» WHAT THE TASK ASKS
Look for the line containing "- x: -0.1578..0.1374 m" in the listing below; from there, output every line exactly, the last one included.

» GIVEN DATA

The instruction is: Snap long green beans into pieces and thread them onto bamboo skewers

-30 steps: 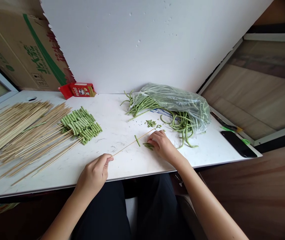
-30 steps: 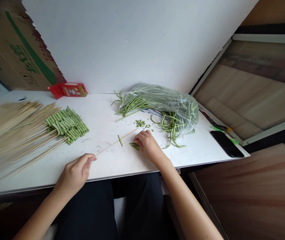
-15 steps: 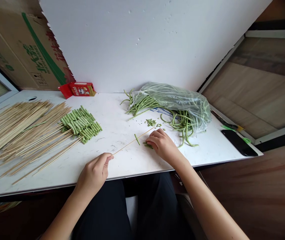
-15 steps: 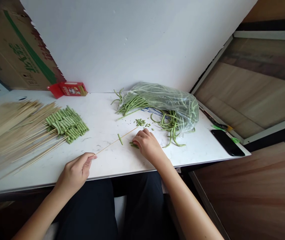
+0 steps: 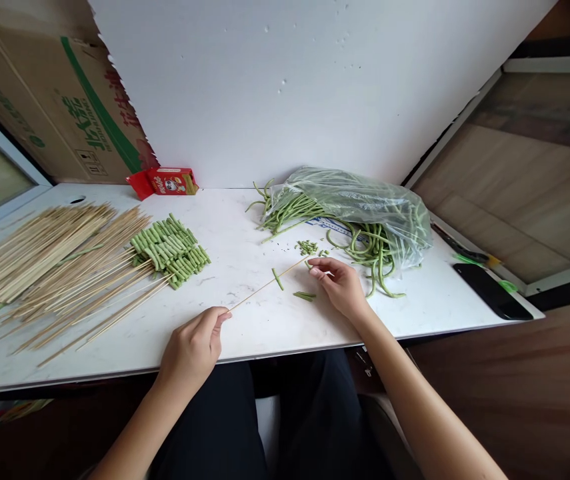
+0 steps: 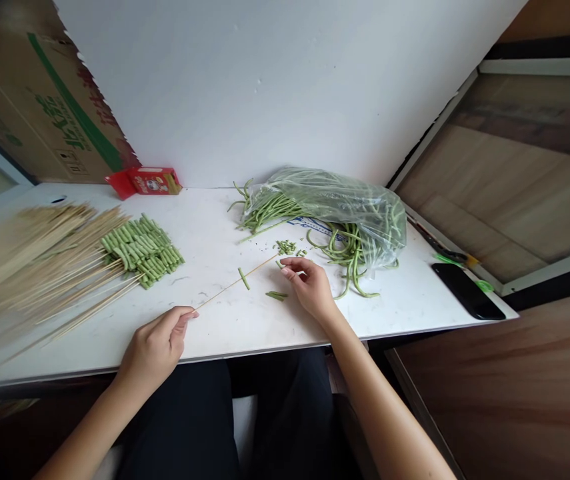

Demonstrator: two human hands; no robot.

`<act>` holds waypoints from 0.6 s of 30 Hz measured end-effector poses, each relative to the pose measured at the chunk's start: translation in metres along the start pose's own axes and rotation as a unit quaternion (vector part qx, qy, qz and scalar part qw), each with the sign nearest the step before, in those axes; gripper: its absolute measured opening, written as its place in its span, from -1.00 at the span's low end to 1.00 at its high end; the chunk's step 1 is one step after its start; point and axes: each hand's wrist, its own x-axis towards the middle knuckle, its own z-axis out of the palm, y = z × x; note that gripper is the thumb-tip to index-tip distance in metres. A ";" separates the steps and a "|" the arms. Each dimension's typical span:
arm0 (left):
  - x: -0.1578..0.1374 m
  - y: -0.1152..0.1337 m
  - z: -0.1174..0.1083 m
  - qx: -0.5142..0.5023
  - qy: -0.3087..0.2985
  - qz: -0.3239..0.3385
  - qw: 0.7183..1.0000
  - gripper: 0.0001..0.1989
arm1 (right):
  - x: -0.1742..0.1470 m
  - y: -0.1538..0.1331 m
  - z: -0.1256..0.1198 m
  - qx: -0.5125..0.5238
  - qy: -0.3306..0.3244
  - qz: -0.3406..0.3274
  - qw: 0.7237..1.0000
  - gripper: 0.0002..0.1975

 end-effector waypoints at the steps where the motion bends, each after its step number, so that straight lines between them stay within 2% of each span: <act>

» RESPONSE TO THE EXERCISE
  - x: -0.1578..0.1374 m
  - y: -0.1152..0.1337 m
  - z: -0.1174..0.1083 m
  - qx: -0.5142..0.5023
  - qy: -0.3087..0.2985
  - qz: -0.3239..0.3385
  - qw: 0.7183..1.0000
  - gripper: 0.0001..0.1989
arm1 (right):
  - x: -0.1742..0.1470 m
  - y: -0.1538..0.1331 m
  - z: -0.1256..0.1198 m
  - qx: -0.5125..0.5238
  - qy: -0.3306..0.3244
  - qz: -0.3406..0.3274
  - qw: 0.7237..1.0000
  - gripper: 0.0002..0.1975

 end-effector waypoints at the steps where the motion bends, each after its step number, so that straight lines between them stay within 2% of each span: <act>

That completes the output.